Your goal: In the data, find the word "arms" and copy out every line that has it.

Data segment:
########################################

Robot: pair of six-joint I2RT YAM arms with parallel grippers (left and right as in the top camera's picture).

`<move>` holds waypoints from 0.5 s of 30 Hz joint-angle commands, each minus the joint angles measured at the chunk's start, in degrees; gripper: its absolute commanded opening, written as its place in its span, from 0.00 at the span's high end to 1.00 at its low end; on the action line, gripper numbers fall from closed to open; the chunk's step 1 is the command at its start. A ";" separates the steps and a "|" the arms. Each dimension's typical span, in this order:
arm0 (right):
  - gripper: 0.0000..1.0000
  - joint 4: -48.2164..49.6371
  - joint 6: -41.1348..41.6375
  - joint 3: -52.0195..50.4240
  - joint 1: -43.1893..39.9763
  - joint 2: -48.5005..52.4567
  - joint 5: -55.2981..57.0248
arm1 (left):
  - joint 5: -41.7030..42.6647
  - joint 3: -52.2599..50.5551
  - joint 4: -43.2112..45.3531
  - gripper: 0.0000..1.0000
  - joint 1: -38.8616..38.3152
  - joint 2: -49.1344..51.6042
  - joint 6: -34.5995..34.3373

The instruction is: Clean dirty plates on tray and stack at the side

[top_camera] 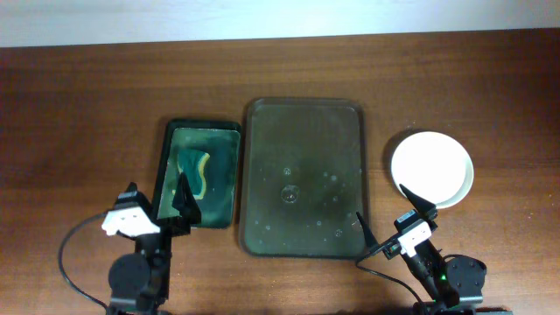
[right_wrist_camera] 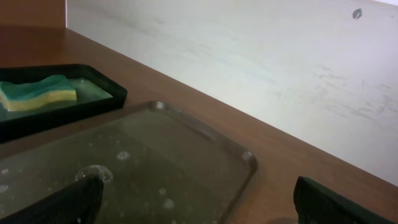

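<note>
The dark tray lies mid-table, wet with drops and bubbles, and no plate is on it. White plates, stacked as far as I can tell, lie on the wood to its right. At the near edge below them my right gripper stands open and holds nothing. In the right wrist view its fingers frame the tray's near part. My left gripper is at the near edge, just below the sponge dish. It is open with nothing in it.
A green and yellow sponge lies in the black dish left of the tray, and also shows as the sponge in the right wrist view. A white wall runs along the table's far edge. Bare wood surrounds the tray.
My left arm was stretched over the sponge dish and is now folded back at the near edge, leaving dish and sponge uncovered. The right arm, tray and plates are unchanged.
First my right gripper hung open over the white plates at the right and my left gripper was over the sponge dish. Then the right arm was back at the near edge with the plates uncovered. Now the left arm is back too.
</note>
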 commanded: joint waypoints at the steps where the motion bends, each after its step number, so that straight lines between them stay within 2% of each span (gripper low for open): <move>1: 0.02 -0.13 0.61 -0.42 0.37 -0.35 0.50 | -3.48 -6.40 0.68 0.01 0.35 -10.21 1.36; 4: 0.02 -0.13 0.61 -0.42 0.35 -0.35 0.50 | -4.28 -9.97 1.55 0.01 0.46 -17.64 1.36; 6: 0.02 -0.13 0.61 -0.42 0.37 -0.35 0.50 | -3.89 -12.61 2.67 0.00 0.72 -17.49 1.31; 9: 0.02 -0.13 0.61 -0.42 0.35 -0.35 0.50 | -4.04 -12.52 -5.64 0.00 0.72 -17.49 1.33; 15: 0.02 -0.13 0.61 -0.42 0.35 -0.35 0.50 | -3.78 -12.52 -6.01 0.01 0.72 -17.49 1.31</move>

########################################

Solution to this exercise:
Robot: pair of six-joint I2RT YAM arms with parallel grippers (left and right as in the top camera's picture).
`<move>` holds waypoints from 0.5 s of 30 Hz joint-angle commands, each minus the joint angles measured at the chunk's start, in degrees; gripper: its absolute commanded opening, written as its place in its span, from 0.00 at the span's high end to 1.00 at its low end; on the action line, gripper numbers fall from closed to open; the chunk's step 1 is the command at its start. A ";" separates the steps and a "|" the arms. Each dimension's typical span, in this order:

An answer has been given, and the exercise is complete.